Given data:
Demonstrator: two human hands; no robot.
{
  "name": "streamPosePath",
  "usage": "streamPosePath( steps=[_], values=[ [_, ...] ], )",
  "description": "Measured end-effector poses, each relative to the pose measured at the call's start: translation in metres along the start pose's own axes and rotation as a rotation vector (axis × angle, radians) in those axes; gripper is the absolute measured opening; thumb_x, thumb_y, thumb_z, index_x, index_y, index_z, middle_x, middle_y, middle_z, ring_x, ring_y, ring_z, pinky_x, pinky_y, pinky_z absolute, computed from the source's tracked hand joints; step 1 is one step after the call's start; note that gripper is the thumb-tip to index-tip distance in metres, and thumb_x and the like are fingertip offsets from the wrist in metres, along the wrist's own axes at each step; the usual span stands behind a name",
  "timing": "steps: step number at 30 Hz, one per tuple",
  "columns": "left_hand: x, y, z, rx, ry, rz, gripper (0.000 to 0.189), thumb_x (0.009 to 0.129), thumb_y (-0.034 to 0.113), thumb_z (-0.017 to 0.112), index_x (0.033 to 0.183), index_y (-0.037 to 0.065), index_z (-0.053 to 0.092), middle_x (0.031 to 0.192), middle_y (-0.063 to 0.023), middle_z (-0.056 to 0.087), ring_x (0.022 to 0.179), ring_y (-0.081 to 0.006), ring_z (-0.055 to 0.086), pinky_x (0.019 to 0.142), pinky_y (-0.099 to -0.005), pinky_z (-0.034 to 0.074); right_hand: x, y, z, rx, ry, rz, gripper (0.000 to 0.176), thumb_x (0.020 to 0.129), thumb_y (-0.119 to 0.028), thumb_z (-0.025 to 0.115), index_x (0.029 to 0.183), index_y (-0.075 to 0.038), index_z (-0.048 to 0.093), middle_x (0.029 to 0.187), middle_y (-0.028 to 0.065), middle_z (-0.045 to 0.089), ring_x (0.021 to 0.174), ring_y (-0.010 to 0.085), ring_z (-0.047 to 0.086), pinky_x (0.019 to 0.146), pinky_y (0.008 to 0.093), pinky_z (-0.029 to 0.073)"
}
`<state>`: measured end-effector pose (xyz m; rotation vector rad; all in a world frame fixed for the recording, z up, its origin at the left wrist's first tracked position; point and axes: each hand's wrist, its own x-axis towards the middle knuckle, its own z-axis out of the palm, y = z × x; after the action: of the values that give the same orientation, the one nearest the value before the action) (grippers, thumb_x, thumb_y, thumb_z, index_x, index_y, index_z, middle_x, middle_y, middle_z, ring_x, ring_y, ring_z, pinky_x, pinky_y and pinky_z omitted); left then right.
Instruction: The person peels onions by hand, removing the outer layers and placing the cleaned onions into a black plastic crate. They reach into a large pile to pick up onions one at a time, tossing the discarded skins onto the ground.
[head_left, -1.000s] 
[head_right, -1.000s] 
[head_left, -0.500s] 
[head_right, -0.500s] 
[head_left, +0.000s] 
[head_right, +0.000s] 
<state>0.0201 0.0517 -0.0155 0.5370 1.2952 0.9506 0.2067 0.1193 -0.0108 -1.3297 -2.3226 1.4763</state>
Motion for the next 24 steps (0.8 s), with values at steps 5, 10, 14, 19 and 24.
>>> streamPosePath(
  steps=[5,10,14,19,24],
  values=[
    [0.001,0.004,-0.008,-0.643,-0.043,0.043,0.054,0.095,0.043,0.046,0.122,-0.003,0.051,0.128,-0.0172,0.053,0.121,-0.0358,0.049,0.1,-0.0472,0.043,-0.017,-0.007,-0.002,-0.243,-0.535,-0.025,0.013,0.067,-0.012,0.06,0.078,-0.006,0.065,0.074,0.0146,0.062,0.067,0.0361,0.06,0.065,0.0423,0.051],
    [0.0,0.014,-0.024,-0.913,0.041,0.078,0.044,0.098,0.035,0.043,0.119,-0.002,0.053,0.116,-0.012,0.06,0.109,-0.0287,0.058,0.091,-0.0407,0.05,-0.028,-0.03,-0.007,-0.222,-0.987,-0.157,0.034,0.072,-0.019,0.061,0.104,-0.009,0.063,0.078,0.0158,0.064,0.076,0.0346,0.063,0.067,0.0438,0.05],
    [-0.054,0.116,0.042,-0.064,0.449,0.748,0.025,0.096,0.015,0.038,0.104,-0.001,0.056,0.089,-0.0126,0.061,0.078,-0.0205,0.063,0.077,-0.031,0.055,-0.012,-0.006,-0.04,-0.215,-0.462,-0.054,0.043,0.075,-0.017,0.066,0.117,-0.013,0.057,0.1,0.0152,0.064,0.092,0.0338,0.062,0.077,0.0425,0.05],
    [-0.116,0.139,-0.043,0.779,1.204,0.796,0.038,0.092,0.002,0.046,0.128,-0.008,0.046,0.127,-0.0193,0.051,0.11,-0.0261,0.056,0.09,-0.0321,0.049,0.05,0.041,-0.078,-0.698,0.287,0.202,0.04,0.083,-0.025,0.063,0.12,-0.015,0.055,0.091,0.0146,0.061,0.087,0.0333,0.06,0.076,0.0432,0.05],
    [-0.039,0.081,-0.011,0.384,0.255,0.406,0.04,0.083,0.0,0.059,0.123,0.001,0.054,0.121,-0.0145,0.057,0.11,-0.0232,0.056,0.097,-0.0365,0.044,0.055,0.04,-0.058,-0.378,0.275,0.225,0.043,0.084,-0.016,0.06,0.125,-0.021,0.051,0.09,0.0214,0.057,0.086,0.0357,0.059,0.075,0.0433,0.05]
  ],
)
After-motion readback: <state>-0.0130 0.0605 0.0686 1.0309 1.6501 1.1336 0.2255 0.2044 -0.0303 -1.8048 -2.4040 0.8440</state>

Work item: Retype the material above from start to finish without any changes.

Response to this exercise:
Demonstrator: two human hands; no robot.
{
  "name": "streamPosePath",
  "usage": "streamPosePath( steps=[_], values=[ [_, ...] ], )",
  "description": "Measured end-effector poses, each relative to the pose measured at the call's start: translation in metres along the start pose's own axes and rotation as a rotation vector (axis × angle, radians) in those axes; gripper is the absolute measured opening; thumb_x, thumb_y, thumb_z, index_x, index_y, index_z, middle_x, middle_y, middle_z, ring_x, ring_y, ring_z, pinky_x, pinky_y, pinky_z absolute, computed from the source's tracked hand joints; step 1 is one step after the call's start; note that gripper is the thumb-tip to index-tip distance in metres, and thumb_x and the like are fingertip offsets from the wrist in metres, along the wrist's own axes at each step; the usual span stands behind a name",
  "timing": "steps: step number at 30 Hz, one per tuple",
  "columns": "left_hand: x, y, z, rx, ry, rz, gripper (0.000 to 0.189), thumb_x (0.009 to 0.129), thumb_y (-0.034 to 0.113), thumb_z (-0.017 to 0.112), index_x (0.033 to 0.183), index_y (-0.037 to 0.065), index_z (-0.053 to 0.092), middle_x (0.031 to 0.192), middle_y (-0.063 to 0.023), middle_z (-0.056 to 0.087), ring_x (0.022 to 0.179), ring_y (-0.081 to 0.006), ring_z (-0.055 to 0.086), pinky_x (0.019 to 0.142), pinky_y (-0.099 to -0.005), pinky_z (-0.034 to 0.074); right_hand: x, y, z, rx, ry, rz, gripper (0.000 to 0.176), thumb_x (0.020 to 0.129), thumb_y (-0.119 to 0.028), thumb_z (-0.025 to 0.115), index_x (0.029 to 0.183), index_y (-0.075 to 0.038), index_z (-0.048 to 0.093), middle_x (0.029 to 0.187), middle_y (-0.028 to 0.065), middle_z (-0.045 to 0.089), ring_x (0.021 to 0.174), ring_y (-0.010 to 0.085), ring_z (-0.047 to 0.086), pinky_x (0.019 to 0.146), pinky_y (0.008 to 0.093), pinky_z (-0.029 to 0.073)"
}
`<state>`: measured end-effector pose (xyz m; rotation vector rad; all in a world frame fixed for the recording, z up, its origin at the left wrist's first tracked position; point and axes: each hand's wrist, its own x-axis towards the middle knuckle, its own z-axis out of the palm, y = z × x; after the action: of the values that give the same orientation, the one nearest the value before the action) (grippers, thumb_x, thumb_y, thumb_z, index_x, index_y, index_z, middle_x, middle_y, middle_z, ring_x, ring_y, ring_z, pinky_x, pinky_y and pinky_z omitted); left then right.
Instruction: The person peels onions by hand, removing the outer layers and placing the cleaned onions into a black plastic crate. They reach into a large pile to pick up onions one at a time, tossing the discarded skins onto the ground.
[head_left, -1.000s] 
[head_right, -1.000s] 
[head_left, -0.500s] 
[head_right, -0.500s] 
[head_left, +0.000s] 
[head_right, +0.000s] 
<state>0.0201 0.0517 -0.0155 0.5370 1.2952 0.9506 0.2067 0.1193 -0.0108 -1.3297 -2.3226 1.4763</state>
Motion for the next 24 steps (0.8 s), with values at steps 5, 10, 14, 19 and 24.
>>> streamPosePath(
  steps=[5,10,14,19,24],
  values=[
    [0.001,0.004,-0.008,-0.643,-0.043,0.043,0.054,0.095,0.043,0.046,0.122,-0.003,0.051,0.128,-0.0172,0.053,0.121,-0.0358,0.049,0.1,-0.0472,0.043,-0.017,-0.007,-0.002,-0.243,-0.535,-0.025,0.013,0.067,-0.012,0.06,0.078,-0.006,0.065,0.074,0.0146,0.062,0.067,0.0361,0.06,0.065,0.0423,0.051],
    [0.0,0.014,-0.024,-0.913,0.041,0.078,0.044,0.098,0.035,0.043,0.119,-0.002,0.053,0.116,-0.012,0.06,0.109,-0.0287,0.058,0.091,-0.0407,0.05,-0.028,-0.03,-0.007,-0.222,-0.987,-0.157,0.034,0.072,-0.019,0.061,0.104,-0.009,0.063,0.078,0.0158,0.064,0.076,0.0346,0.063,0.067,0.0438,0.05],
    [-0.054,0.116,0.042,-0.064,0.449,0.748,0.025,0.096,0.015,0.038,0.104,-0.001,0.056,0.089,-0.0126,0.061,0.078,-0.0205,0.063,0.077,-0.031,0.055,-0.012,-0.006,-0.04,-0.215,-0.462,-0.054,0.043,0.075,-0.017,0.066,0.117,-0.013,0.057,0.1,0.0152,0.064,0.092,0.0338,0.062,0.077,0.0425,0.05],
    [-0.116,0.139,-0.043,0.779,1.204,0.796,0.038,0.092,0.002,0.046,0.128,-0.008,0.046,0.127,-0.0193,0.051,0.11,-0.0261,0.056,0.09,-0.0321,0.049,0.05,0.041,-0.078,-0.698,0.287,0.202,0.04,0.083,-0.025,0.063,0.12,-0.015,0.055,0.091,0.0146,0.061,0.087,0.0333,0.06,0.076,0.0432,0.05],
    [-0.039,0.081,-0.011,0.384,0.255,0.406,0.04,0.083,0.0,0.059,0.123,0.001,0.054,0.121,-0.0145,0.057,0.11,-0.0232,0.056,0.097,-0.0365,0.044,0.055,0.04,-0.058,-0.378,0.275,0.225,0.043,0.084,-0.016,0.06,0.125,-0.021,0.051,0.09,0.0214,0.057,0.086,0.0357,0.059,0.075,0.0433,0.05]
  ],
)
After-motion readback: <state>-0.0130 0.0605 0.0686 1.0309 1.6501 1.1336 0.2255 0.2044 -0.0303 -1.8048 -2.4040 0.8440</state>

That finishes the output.